Talk:Unicode block
![]() | This article has not yet been rated on Wikipedia's content assessment scale. It is of interest to the following WikiProjects: | |||||||||||||||||||||||||||||||||||||||
Please add the quality rating to the {{WikiProject banner shell}} template instead of this project banner. See WP:PIQA for details.
Please add the quality rating to the {{WikiProject banner shell}} template instead of this project banner. See WP:PIQA for details.
Please add the quality rating to the {{WikiProject banner shell}} template instead of this project banner. See WP:PIQA for details.
|
Move discussion in progress
There is a move discussion in progress which affects this page. Please participate at Talk:C0 Controls and Basic Latin - Requested move and not in this talk page section. Thank you. —RM bot 16:21, 22 May 2012 (UTC)
Unicode block test page
Unicode 3.2 test page is a web page that shows example characters from each unicode block.
217.41.116.114 (talk) 09:07, 30 August 2013 (UTC)
Consistency Question
The article says a contiguous block of code points starts with nnn0 and ends with nnnF -- Earlier nnnn was described as a sequence of decimal numbers. Should the code points start with hhh0 and end with hhhF, instead? Hmoulding (talk) 14:11, 29 August 2016 (UTC)
- I agree it should, mainly because nnnn is specifically used for decimal digits in the preceding section. I've updated the page. DRMcCreedy (talk) 16:06, 3 September 2016 (UTC)
Proposed moves of unicode block articles
A little more than half of the articles about unicode character blocks have the qualifier "(Unicode block)", the others don't. I propose to rename the latter so that all of them do. Here are some reasons:
- The current names are not descriptive of the subjects. A name like "Control Pictures", "Geometric Shapes", "Mathematical Operators", "Greek and Coptic" or even "Latin Extended-B" gives no clue that the topic of the article is a section of a specific computer character set.
- The current names are not specific to the subject of the article. Even names like "Greek Extended" or "Miscellaneous Symbols", that one could infer are about character encodings, could apply to other character sets, besides Unicode, that were in use in the rather recent past, and would still deserve articles of their own.

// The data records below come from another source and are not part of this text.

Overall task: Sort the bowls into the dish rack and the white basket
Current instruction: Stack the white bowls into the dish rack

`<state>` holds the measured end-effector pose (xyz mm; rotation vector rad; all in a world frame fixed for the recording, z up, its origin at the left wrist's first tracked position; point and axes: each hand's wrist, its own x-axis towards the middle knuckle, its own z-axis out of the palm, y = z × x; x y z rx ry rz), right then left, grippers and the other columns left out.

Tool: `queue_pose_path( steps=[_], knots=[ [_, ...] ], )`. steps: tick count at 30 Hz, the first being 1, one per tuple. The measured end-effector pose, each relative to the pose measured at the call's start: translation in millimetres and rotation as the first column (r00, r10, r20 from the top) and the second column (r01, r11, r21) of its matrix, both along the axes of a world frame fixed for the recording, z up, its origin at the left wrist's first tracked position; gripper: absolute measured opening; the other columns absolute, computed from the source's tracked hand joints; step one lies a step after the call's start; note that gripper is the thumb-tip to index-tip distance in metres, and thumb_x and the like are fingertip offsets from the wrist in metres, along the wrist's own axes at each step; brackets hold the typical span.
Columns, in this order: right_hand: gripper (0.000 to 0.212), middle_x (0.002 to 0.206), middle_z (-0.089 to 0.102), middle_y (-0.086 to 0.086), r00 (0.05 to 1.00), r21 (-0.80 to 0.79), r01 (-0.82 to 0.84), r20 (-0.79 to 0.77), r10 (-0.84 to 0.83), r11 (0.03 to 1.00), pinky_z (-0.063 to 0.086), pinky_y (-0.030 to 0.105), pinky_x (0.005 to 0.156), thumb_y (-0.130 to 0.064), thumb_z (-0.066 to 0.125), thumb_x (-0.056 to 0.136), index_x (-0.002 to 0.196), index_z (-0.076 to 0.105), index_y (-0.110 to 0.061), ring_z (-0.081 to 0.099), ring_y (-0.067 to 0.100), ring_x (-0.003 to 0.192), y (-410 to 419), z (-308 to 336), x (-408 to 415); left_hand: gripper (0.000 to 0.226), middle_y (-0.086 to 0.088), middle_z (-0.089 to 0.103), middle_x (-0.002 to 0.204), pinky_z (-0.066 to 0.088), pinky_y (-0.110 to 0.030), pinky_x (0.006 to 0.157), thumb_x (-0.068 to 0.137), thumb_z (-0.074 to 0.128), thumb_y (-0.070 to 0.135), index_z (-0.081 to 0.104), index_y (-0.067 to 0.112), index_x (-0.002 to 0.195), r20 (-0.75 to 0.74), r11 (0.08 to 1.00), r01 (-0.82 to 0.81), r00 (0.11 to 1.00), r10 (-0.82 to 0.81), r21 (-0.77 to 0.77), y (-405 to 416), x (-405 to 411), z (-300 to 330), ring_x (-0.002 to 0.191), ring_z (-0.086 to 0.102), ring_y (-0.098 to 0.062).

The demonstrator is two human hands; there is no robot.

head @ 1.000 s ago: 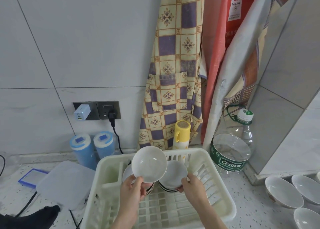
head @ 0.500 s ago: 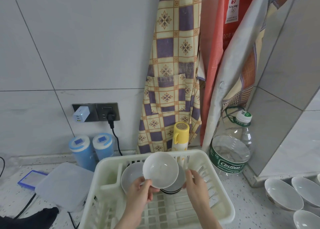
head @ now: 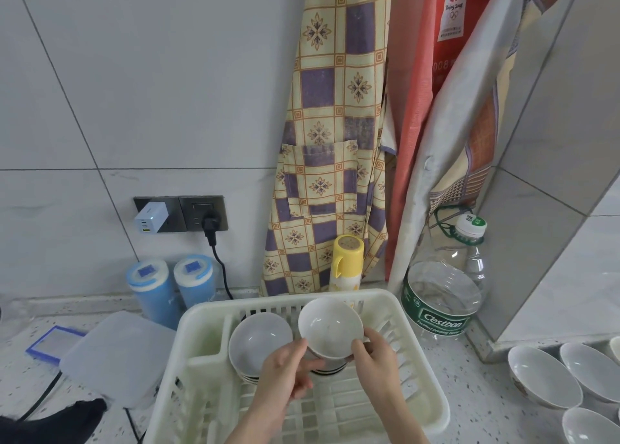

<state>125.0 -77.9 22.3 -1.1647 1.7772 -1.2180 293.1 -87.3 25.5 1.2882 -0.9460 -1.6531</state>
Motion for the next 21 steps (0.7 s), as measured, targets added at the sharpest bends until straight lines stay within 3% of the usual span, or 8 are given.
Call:
queue_pose_path(
  steps=[2, 6, 11, 16, 21],
  knots=[
    [0.027, 0.063, 0.07, 0.007, 1.0, 0.005, 0.009, -0.008, -0.009, 1.0, 0.045, 0.019, 0.053, -0.005, 0.054, 0.084, 0.091, 0.065, -0.029, 0.067, 0.014, 0.062, 0, -3, -1, 0.02, -0.017, 0.077, 0.089, 0.028, -0.02, 0.035, 0.098, 0.056, 0.031, 0.061, 0.016, 0.111, -0.037, 0.998, -0.039, 0.998, 0.041, 0.055, 0, 3, -3, 0.041, 0.048, -0.012],
    [0.026, 0.061, 0.07, 0.0, 0.999, 0.02, 0.014, -0.039, -0.013, 1.0, 0.046, 0.021, 0.055, -0.009, 0.053, 0.085, 0.092, 0.063, -0.033, 0.066, 0.009, 0.062, -1, -7, -2, 0.03, -0.016, 0.077, 0.082, 0.02, -0.018, 0.033, 0.096, 0.059, 0.029, 0.069, 0.002, 0.101, 0.056, 0.992, -0.039, 0.998, 0.033, 0.119, -2, 7, -11, 0.034, 0.04, -0.012],
    [0.029, 0.06, 0.07, -0.002, 0.995, 0.072, 0.007, -0.099, 0.0, 0.997, 0.046, 0.022, 0.056, -0.014, 0.053, 0.087, 0.111, 0.064, -0.026, 0.066, 0.01, 0.066, -3, -13, -3, 0.039, -0.014, 0.071, 0.063, 0.018, -0.016, 0.036, 0.09, 0.065, 0.035, 0.072, -0.003, 0.086, 0.115, 0.955, 0.013, 0.992, -0.049, 0.296, -1, 5, -12, 0.034, 0.038, -0.012],
    [0.034, 0.061, 0.069, -0.002, 0.99, 0.11, 0.005, -0.139, 0.011, 0.994, 0.047, 0.029, 0.062, -0.017, 0.051, 0.089, 0.119, 0.065, -0.022, 0.067, 0.012, 0.072, -4, -15, -3, 0.055, -0.02, 0.076, 0.078, 0.021, -0.015, 0.035, 0.085, 0.068, 0.049, 0.064, -0.004, 0.102, 0.131, 0.931, 0.023, 0.989, -0.076, 0.365, -3, 2, -15, 0.035, 0.04, -0.013],
    [0.033, 0.065, 0.07, -0.004, 0.983, 0.127, -0.006, -0.182, 0.029, 0.992, 0.045, 0.028, 0.061, -0.02, 0.05, 0.091, 0.121, 0.064, -0.019, 0.066, 0.01, 0.073, -3, -15, -3, 0.043, -0.017, 0.077, 0.078, 0.027, -0.016, 0.036, 0.089, 0.068, 0.041, 0.061, 0.002, 0.106, 0.137, 0.948, -0.002, 0.99, -0.044, 0.32, -3, 2, -14, 0.039, 0.045, -0.014]
  ],
)
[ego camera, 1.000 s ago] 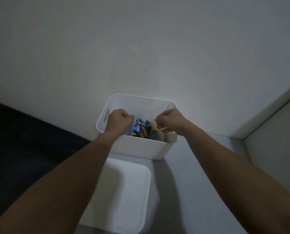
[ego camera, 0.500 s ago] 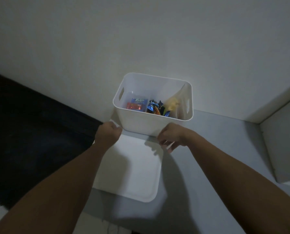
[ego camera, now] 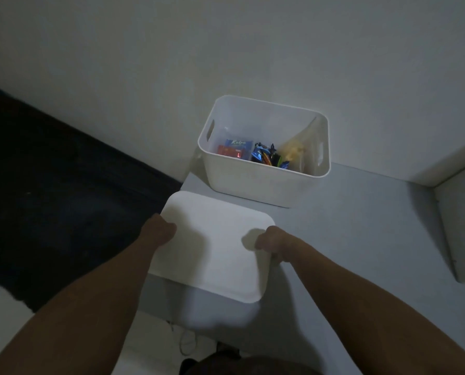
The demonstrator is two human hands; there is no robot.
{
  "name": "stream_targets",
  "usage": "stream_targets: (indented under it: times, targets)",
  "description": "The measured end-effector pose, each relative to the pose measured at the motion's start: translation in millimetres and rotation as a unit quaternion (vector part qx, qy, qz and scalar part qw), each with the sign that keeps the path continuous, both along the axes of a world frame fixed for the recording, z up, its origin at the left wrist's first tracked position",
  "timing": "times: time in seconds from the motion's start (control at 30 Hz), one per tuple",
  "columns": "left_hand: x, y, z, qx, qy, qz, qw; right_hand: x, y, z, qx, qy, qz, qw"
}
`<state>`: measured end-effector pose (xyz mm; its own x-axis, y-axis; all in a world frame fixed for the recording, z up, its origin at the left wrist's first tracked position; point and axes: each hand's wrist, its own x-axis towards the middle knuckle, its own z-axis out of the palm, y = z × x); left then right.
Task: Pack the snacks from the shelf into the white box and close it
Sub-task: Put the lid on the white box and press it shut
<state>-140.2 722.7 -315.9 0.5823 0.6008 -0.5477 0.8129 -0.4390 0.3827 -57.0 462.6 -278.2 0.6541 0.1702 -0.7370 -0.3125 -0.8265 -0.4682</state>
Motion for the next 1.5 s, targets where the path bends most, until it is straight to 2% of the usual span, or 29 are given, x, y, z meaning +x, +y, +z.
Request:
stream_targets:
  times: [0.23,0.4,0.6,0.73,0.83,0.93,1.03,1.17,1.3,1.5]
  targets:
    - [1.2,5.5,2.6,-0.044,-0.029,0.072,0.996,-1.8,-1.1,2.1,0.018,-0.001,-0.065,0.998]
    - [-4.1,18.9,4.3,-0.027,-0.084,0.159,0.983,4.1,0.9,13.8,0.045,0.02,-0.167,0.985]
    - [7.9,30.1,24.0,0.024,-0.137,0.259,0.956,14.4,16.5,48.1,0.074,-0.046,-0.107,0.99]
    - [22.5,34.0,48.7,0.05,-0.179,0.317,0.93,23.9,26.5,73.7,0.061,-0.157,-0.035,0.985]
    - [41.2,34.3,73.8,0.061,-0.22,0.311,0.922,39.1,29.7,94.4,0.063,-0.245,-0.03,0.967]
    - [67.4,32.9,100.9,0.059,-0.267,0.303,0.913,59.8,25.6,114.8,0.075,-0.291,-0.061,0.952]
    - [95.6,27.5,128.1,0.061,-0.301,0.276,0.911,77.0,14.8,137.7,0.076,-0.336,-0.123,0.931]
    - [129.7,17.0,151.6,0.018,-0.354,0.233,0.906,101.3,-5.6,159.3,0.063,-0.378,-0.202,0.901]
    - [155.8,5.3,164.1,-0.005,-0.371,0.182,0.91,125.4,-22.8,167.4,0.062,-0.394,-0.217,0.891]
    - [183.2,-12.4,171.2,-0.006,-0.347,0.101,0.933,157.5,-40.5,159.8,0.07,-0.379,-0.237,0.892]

- The naming of the Unicode blocks is not consistent. The fact that only half of the articles have the "(Unicode block)" qualifier causes difficulties for editors and potential confusion for readers. For example, an editor intending to link to an article on the history and use of Braille system may link to Braille Patterns instead by mistake.

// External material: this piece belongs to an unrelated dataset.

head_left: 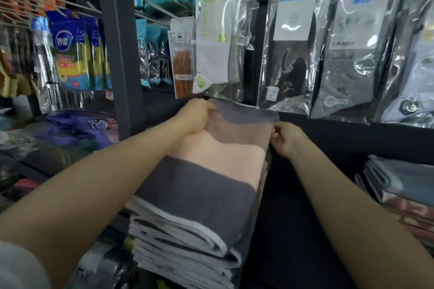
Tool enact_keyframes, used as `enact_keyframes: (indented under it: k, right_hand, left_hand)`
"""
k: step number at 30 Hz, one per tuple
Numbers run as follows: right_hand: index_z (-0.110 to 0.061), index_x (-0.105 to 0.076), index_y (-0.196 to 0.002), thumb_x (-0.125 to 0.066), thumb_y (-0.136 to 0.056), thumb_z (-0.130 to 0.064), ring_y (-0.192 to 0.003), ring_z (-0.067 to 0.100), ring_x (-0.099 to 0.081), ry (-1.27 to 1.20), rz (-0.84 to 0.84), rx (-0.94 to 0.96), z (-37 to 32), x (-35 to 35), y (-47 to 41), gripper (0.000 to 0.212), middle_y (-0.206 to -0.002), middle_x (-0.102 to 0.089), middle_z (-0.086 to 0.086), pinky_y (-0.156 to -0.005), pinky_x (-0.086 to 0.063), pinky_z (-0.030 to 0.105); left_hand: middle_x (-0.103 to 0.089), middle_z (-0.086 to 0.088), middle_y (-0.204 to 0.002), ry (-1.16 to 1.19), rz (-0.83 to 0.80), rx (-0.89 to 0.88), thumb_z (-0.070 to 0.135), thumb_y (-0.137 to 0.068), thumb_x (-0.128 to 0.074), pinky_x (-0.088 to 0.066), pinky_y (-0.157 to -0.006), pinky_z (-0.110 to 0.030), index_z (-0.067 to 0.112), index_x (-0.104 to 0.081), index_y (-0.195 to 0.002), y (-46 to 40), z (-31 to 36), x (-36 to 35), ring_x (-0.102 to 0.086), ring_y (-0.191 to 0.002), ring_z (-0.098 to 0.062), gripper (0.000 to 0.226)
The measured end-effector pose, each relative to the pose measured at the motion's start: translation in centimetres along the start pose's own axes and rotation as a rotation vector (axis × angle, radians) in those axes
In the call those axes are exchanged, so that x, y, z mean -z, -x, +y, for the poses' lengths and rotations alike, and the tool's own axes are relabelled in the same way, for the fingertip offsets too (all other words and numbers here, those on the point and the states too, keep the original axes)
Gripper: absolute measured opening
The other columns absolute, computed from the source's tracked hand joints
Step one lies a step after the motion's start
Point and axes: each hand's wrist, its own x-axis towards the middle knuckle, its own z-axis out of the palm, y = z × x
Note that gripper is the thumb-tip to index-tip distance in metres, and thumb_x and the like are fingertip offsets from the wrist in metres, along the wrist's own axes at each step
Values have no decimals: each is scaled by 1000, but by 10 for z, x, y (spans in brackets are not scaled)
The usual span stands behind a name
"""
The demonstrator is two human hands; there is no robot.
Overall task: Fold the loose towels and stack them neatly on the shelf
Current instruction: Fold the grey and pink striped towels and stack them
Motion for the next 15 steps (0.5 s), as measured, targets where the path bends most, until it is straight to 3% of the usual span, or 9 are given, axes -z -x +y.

- The articles violate the Wikipedia standards for titles. Many of the unqualified Unicode block articles are in the plural, have unnecessary capitalizations, or violate the standards in other ways. For example, to satisfy the standards the article Mathematical Operators should be named Mathematical operator. But of course that is not the name of the Unicode block; and it is the name of an article with a very different subject. Adding the qualifier "(Unicode block)" would satisfy the naming standards, besides avoiding confusion.

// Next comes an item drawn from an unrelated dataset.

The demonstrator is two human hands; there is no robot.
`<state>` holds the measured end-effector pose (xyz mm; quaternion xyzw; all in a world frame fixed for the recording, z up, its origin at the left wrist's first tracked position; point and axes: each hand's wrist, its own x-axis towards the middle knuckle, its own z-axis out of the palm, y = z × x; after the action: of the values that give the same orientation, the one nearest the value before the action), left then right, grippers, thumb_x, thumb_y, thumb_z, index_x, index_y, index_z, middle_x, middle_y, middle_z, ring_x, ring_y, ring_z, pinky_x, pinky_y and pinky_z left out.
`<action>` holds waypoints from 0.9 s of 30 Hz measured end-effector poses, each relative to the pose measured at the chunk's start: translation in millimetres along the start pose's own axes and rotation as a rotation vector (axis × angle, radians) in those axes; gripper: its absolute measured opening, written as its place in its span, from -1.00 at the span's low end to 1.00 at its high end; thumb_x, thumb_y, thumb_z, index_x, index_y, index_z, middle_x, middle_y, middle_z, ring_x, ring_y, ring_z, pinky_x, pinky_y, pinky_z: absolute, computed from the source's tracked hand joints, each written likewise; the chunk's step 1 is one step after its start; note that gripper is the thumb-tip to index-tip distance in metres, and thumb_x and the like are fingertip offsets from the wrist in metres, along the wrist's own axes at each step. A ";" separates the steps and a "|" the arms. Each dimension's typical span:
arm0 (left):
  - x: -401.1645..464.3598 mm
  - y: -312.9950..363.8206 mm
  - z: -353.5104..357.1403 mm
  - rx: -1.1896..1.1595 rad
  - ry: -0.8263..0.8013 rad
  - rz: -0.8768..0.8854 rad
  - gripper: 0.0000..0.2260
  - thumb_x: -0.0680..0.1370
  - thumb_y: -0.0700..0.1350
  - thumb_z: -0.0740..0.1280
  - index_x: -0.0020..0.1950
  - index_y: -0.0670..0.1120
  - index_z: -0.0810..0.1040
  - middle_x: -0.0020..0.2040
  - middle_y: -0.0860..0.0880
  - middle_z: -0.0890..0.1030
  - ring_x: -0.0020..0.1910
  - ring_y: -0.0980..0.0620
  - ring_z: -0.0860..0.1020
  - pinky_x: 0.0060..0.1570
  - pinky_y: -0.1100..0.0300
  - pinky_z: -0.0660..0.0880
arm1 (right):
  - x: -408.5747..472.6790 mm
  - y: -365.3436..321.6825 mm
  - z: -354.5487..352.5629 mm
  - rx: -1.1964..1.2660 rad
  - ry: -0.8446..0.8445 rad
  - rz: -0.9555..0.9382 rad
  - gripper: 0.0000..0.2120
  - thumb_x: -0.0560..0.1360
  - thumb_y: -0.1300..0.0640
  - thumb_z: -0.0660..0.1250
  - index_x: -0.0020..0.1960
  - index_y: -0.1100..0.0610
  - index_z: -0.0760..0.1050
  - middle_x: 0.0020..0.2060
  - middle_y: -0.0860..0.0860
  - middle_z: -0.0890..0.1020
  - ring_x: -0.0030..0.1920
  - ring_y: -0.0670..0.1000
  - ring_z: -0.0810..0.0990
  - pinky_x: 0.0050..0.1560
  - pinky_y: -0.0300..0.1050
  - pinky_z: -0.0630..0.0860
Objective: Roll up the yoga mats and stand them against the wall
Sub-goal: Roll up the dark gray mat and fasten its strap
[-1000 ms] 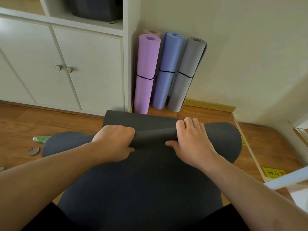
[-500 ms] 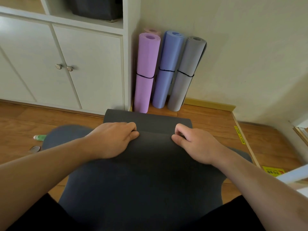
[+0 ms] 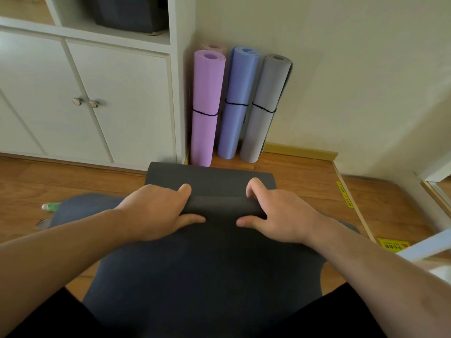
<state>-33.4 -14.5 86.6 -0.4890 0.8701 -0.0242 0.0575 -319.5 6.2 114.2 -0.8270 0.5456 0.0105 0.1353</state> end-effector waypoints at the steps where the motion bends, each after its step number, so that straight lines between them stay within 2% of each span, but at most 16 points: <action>1: 0.0 -2.5 -0.7 -0.069 -0.053 0.007 -0.46 0.52 0.53 -0.05 0.04 0.06 0.24 -0.24 0.08 0.55 -0.29 0.11 0.53 -0.22 0.13 0.51 | -1.4 0.1 -0.4 0.062 -0.035 -0.018 -0.57 0.59 -0.34 0.35 0.11 -0.09 0.23 -0.24 -0.04 0.58 -0.27 -0.07 0.56 -0.26 -0.09 0.49; 4: -1.0 -10.2 -3.5 -0.322 -0.224 0.006 -0.54 0.54 0.48 0.08 0.04 0.11 0.37 -0.17 0.11 0.58 -0.20 0.15 0.56 -0.08 0.15 0.54 | -4.8 -1.1 0.9 0.190 -0.026 -0.073 -0.70 0.64 -0.21 0.37 0.03 -0.10 0.28 -0.19 -0.06 0.58 -0.20 -0.07 0.56 -0.18 -0.04 0.52; 8: 1.3 -6.4 -2.0 -0.476 -0.340 -0.024 -0.42 0.43 0.55 0.08 0.00 0.10 0.55 -0.13 0.09 0.65 -0.16 0.11 0.62 0.00 0.08 0.59 | -5.3 -3.9 1.7 -0.003 0.060 -0.103 -0.76 0.67 -0.22 0.27 0.00 -0.11 0.31 -0.20 -0.12 0.54 -0.20 -0.11 0.52 -0.20 -0.12 0.44; 10: 3.5 -3.1 -1.5 -0.461 -0.375 -0.037 -0.39 0.44 0.56 0.09 0.00 0.08 0.59 -0.12 0.07 0.66 -0.15 0.09 0.64 0.03 0.05 0.61 | -5.5 -8.2 6.1 -0.146 0.073 -0.070 -0.75 0.69 -0.25 0.18 0.02 -0.10 0.29 -0.21 -0.11 0.51 -0.22 -0.10 0.50 -0.21 -0.10 0.45; 12: 4.4 -2.6 -1.5 -0.368 -0.350 -0.031 -0.41 0.47 0.57 0.14 -0.04 0.08 0.58 -0.15 0.07 0.64 -0.18 0.10 0.63 -0.04 0.09 0.61 | -6.8 -13.2 11.7 -0.242 0.048 -0.043 -0.70 0.70 -0.29 0.13 0.03 -0.06 0.26 -0.25 -0.10 0.51 -0.28 -0.10 0.51 -0.30 -0.13 0.42; 15: 4.1 -3.6 0.2 -0.267 -0.330 -0.009 -0.43 0.45 0.58 0.20 -0.07 0.09 0.56 -0.19 0.10 0.62 -0.22 0.14 0.60 -0.16 0.17 0.56 | -5.8 -15.4 12.5 -0.308 -0.041 -0.042 -0.55 0.61 -0.42 0.20 0.03 -0.03 0.29 -0.29 -0.10 0.54 -0.33 -0.11 0.52 -0.35 -0.16 0.38; 18: 5.0 -4.6 2.4 -0.344 -0.427 0.041 -0.54 0.50 0.48 0.29 -0.01 0.09 0.57 -0.15 0.08 0.63 -0.19 0.12 0.61 -0.18 0.24 0.50 | -3.9 -12.8 9.5 -0.141 -0.222 0.016 -0.56 0.56 -0.36 0.36 0.08 -0.08 0.25 -0.21 -0.07 0.57 -0.24 -0.09 0.57 -0.30 -0.17 0.41; 20: 4.2 -7.3 3.5 -0.417 -0.463 0.066 -0.62 0.56 0.40 0.30 0.02 0.10 0.54 -0.12 0.08 0.63 -0.17 0.11 0.61 -0.18 0.27 0.44 | -3.4 -11.5 8.5 0.023 -0.299 0.039 -0.63 0.60 -0.27 0.38 0.07 -0.11 0.25 -0.19 -0.05 0.58 -0.21 -0.09 0.58 -0.26 -0.16 0.42; 25: 2.6 -11.1 0.5 -0.595 -0.411 0.086 -0.75 0.62 0.31 0.28 0.12 0.20 0.36 -0.11 0.06 0.64 -0.18 0.13 0.62 -0.15 0.24 0.48 | -2.9 -0.7 6.3 0.262 -0.238 0.004 -0.80 0.63 -0.16 0.40 -0.02 -0.12 0.41 -0.18 -0.10 0.62 -0.17 -0.15 0.60 -0.15 -0.08 0.47; 27: 2.0 -13.5 -4.0 -0.666 -0.367 0.094 -0.81 0.63 0.27 0.29 0.09 0.22 0.37 -0.15 0.06 0.65 -0.21 0.14 0.61 -0.18 0.22 0.47 | -2.8 2.1 3.8 0.339 -0.203 -0.005 -0.80 0.62 -0.15 0.42 -0.05 -0.09 0.48 -0.18 -0.10 0.63 -0.15 -0.12 0.61 -0.10 -0.02 0.52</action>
<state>-23.5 -23.2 91.8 -0.4369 0.8270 0.3502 0.0513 -322.1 8.9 110.6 -0.7883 0.5211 0.0016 0.3271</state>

- Those topics are not very notable and are only of specialized and ephemeral technical interest. The division of the Unicode character space into blocks is mostly an artifact of the way the Unicode consortium discusses, approves, and documents proposals to include characters. It has only tenuous (and often very questionable) connections to the history, usage, or semantics of those characters.
The division is relevant only to those who are interested in the history of Unicode, or who intend to propose new symbols for it.
The division is not relevant to users of Unicode. On the contrary, to find the Unicode for a desired glyph, like a special math symbol or a letter with a certain modifier, one should ignore the block division and use Google or some other generic search tool -- because one cannot tell which block that symbol has been put into.
The division is not even useful to font designers. While at some point one would find computer fonts that were limited to one or two specific blocks, that has never been a rule, and fonts are increasingly cutting across the Unicode block boundaries.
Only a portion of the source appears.